━━━━━ Records for the task ━━━━━

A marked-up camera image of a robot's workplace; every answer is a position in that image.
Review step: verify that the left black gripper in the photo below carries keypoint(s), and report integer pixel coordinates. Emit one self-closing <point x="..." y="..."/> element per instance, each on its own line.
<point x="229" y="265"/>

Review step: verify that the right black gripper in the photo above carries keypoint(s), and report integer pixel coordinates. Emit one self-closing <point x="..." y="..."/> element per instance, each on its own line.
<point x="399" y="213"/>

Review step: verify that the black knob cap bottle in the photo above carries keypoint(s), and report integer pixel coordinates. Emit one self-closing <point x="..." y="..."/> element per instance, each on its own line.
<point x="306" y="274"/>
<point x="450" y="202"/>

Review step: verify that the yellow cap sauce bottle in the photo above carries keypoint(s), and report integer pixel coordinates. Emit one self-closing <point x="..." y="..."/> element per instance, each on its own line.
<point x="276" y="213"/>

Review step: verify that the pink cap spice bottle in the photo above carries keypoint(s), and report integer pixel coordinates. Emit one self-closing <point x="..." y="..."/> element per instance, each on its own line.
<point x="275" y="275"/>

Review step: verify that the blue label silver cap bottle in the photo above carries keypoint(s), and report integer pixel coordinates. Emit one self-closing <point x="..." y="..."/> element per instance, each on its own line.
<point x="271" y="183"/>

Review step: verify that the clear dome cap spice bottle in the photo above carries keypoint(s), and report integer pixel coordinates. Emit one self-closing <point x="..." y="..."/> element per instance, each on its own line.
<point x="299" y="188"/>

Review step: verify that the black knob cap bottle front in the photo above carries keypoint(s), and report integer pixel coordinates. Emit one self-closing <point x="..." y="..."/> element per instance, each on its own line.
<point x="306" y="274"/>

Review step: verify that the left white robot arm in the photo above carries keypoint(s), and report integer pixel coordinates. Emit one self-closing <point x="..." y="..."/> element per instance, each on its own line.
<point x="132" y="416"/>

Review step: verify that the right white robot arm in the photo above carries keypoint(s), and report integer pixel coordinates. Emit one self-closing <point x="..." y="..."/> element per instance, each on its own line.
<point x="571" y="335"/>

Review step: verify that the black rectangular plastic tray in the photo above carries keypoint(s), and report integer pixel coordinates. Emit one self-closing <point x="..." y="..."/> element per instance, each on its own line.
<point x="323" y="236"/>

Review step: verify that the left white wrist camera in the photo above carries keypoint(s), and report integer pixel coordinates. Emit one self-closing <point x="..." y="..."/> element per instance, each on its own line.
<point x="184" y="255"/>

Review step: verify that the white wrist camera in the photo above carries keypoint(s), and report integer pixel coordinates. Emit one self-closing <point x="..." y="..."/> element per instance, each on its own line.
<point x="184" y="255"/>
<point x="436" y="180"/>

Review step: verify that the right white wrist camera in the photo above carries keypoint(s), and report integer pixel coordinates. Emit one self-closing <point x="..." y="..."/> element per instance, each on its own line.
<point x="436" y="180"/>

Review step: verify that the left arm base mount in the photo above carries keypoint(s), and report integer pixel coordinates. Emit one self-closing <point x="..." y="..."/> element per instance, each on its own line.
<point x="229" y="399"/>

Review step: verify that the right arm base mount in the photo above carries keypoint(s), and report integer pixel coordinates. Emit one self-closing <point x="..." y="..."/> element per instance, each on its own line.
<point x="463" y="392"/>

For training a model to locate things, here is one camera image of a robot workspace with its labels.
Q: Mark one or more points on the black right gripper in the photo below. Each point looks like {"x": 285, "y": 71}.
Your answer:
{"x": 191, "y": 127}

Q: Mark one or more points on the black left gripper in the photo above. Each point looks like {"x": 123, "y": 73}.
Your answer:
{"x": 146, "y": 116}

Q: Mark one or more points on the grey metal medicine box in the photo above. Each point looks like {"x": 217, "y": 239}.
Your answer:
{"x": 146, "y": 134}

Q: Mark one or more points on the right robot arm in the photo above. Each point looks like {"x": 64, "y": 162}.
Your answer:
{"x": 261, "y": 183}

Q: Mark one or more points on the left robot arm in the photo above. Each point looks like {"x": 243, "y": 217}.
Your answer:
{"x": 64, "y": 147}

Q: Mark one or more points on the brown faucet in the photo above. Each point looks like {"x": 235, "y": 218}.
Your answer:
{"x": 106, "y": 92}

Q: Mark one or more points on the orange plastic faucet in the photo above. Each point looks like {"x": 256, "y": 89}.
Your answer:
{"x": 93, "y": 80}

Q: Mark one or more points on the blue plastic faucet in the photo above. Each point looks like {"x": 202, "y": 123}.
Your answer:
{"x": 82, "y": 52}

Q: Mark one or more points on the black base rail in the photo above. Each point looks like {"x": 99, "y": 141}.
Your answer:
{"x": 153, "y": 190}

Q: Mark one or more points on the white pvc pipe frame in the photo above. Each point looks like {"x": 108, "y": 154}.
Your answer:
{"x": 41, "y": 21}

━━━━━
━━━━━ Records for the task ━━━━━

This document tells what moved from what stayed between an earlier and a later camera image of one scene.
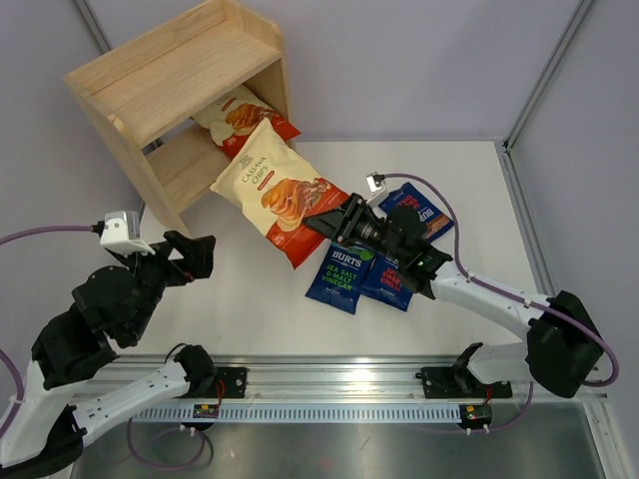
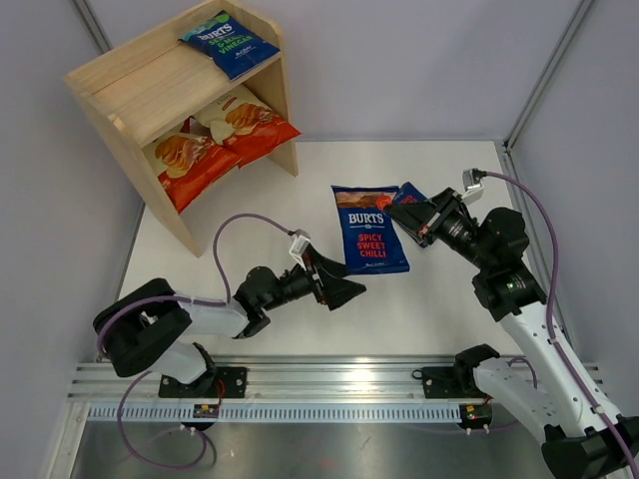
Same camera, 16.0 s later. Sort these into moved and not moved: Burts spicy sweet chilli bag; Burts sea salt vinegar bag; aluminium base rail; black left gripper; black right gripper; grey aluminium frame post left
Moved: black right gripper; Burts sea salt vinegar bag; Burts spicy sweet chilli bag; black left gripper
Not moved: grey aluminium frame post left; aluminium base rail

━━━━━

* **What to do**
Return all lines of the material that have "points" in them.

* **Response area**
Q: Mark one or more points on the black right gripper in the photo below. Each point looks like {"x": 285, "y": 71}.
Q: Mark one or more points on the black left gripper in the photo above. Each point looks like {"x": 123, "y": 73}.
Q: Mark one or more points on the grey metal medicine box in the photo above. Each point looks like {"x": 217, "y": 239}.
Q: Mark one or more points on the right robot arm in the photo above. Each point looks like {"x": 64, "y": 162}.
Q: Mark one or more points on the left robot arm in the photo above. Each point looks like {"x": 243, "y": 217}.
Q: Mark one or more points on the brown faucet in the photo above. Each point looks like {"x": 235, "y": 218}.
Q: Mark one or more points on the orange plastic faucet in the photo above. Each point looks like {"x": 256, "y": 89}.
Q: Mark one or more points on the blue plastic faucet in the photo above. Each point looks like {"x": 202, "y": 123}.
Q: Mark one or more points on the black base rail in the photo above. Each point looks like {"x": 99, "y": 141}.
Q: Mark one or more points on the white pvc pipe frame in the photo above. Each point looks like {"x": 108, "y": 154}.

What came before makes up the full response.